Couche d’ozone: le Secrétaire général demande aux États de ratifier l’Amendement de Kigali sur les hydrofluorocarbones « pour prouver leur attachement à la bonne santé de la planète »

SG/SM/19211-ENV/DEV/1880-OBV/1818
14 septembre 2018

Couche d’ozone: le Secrétaire général demande aux États de ratifier l’Amendement de Kigali sur les hydrofluorocarbones « pour prouver leur attachement à la bonne santé de la planète »

On trouvera ci-après le message du Secrétaire général, M. António Guterres, à l’occasion de la Journée internationale de la protection de la couche d’ozone, célébrée le 16 septembre:

Cette année, des records de chaleur ont été enregistrés dans le monde entier.  Mais cette année marque aussi une étape décisive dans l’action climatique.

Pour faire face à cette menace, nous pouvons nous inspirer du Protocole de Montréal, parfait exemple de la manière dont les pays du monde entier savent se rassembler et agir pour la planète et ses habitants.

Quand la science a révélé que les chlorofluorocarbones (CFC) et d’autres substances faisaient un trou dans la couche d’ozone, qui protège la vie sur Terre, le monde entier s’est montré déterminé et prévoyant en se mobilisant pour les interdire.  Grâce à cette mobilisation mondiale, la couche d’ozone devrait revenir aux niveaux de 1980 d’ici le milieu du siècle.

Mais ce n’est pas encore fait.

L’Amendement de Kigali, instrument d’importance historique qui entrera en vigueur le 1er janvier 2019, concerne les hydrofluorocarbones (HFC), de puissants gaz qui contribuent au réchauffement climatique et qui sont encore employés dans les systèmes de refroidissement.

Pour l’instant, 46 pays ont ratifié ce nouvel instrument; je demande à tous les autres d’en faire autant pour prouver leur attachement à la bonne santé de la planète.  Je compte qu’au Sommet sur le climat que j’organiserai en septembre 2019, les pays montreront qu’ils ont largement avancé dans l’application de l’Amendement de Kigali.
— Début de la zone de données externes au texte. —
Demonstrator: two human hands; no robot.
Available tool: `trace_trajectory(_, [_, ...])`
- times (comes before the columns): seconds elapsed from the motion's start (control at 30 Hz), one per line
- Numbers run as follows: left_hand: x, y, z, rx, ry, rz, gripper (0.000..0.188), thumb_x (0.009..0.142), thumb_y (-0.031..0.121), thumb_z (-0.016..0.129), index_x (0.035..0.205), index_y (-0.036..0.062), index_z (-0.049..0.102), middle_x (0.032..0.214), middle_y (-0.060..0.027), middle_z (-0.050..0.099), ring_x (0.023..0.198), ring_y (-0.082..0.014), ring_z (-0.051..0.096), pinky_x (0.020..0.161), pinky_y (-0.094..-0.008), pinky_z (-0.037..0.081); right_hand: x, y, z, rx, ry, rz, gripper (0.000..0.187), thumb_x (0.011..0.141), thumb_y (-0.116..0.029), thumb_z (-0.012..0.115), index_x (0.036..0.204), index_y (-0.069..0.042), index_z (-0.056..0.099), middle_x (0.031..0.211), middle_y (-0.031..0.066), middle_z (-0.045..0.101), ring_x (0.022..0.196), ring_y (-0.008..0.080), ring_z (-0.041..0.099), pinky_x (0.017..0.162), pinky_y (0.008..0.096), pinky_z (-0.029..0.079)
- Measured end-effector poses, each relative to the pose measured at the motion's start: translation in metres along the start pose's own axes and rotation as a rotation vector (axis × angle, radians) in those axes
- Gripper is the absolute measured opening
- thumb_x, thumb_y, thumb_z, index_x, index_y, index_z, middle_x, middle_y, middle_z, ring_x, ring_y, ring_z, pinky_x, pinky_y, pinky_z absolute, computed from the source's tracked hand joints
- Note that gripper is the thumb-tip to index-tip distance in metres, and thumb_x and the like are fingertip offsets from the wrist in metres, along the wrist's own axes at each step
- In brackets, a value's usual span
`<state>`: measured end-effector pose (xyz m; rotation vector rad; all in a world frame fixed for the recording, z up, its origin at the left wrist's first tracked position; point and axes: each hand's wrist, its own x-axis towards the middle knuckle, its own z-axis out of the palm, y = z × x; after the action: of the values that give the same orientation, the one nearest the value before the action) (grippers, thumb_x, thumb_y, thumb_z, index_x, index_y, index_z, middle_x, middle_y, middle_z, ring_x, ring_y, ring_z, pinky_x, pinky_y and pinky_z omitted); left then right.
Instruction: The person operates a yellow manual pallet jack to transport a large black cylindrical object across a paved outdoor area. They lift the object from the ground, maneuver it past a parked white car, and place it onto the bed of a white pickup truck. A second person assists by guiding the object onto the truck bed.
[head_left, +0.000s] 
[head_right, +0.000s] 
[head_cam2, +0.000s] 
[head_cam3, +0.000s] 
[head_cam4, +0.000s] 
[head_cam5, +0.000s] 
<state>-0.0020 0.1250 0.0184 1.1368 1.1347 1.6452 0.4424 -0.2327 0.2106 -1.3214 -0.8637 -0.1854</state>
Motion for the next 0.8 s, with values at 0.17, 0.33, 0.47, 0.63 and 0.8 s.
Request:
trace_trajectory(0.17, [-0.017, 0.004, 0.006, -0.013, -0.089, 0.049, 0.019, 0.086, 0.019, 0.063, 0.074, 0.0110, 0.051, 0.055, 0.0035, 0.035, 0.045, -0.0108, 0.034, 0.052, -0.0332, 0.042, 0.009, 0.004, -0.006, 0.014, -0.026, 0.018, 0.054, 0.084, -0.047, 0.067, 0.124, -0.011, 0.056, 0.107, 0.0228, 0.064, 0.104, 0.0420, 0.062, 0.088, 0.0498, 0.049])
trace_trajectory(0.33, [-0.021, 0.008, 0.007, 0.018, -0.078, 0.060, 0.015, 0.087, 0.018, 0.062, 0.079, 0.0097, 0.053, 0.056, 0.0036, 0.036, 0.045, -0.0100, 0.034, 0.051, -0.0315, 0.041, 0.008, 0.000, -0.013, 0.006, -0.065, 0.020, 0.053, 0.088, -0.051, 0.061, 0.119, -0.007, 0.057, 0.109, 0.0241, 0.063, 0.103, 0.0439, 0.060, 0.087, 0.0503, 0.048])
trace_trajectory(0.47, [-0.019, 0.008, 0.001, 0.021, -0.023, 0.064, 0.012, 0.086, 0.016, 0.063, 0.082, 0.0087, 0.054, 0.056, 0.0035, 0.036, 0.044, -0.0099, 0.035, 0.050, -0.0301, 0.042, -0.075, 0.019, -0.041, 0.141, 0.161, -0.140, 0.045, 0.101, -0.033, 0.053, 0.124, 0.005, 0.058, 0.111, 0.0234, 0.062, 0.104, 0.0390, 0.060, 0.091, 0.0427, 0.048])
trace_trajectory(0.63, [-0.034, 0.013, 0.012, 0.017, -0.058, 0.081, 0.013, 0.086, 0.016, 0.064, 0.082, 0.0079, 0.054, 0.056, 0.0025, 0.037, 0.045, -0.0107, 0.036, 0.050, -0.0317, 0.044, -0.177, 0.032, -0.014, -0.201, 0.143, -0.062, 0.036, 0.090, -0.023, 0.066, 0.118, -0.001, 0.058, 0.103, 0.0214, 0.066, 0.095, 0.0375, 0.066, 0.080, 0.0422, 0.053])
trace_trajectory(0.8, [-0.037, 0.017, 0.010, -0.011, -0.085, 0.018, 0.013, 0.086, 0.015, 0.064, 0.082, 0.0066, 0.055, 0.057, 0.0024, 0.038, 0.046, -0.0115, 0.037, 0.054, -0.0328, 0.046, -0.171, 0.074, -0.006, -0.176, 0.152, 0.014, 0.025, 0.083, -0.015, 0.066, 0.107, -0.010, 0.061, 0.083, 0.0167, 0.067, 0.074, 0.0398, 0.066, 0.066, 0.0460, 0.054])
En un peu plus de 30 ans, le Protocole de Montréal n’a pas seulement permis de réduire le trou dans la couche d’ozone: il nous a montré que la gouvernance environnementale pouvait apporter des solutions aux problèmes mis en lumière par la science et que les pays pouvaient s’unir pour surmonter ensemble leur vulnérabilité. 

C’est dans ce même esprit que je souhaite que nous fassions cause commune et, surtout, que nous nous mobilisions davantage pour appliquer l’Accord de Paris sur les changements climatiques et mener l’action climatique ambitieuse dont nous avons besoin de toute urgence.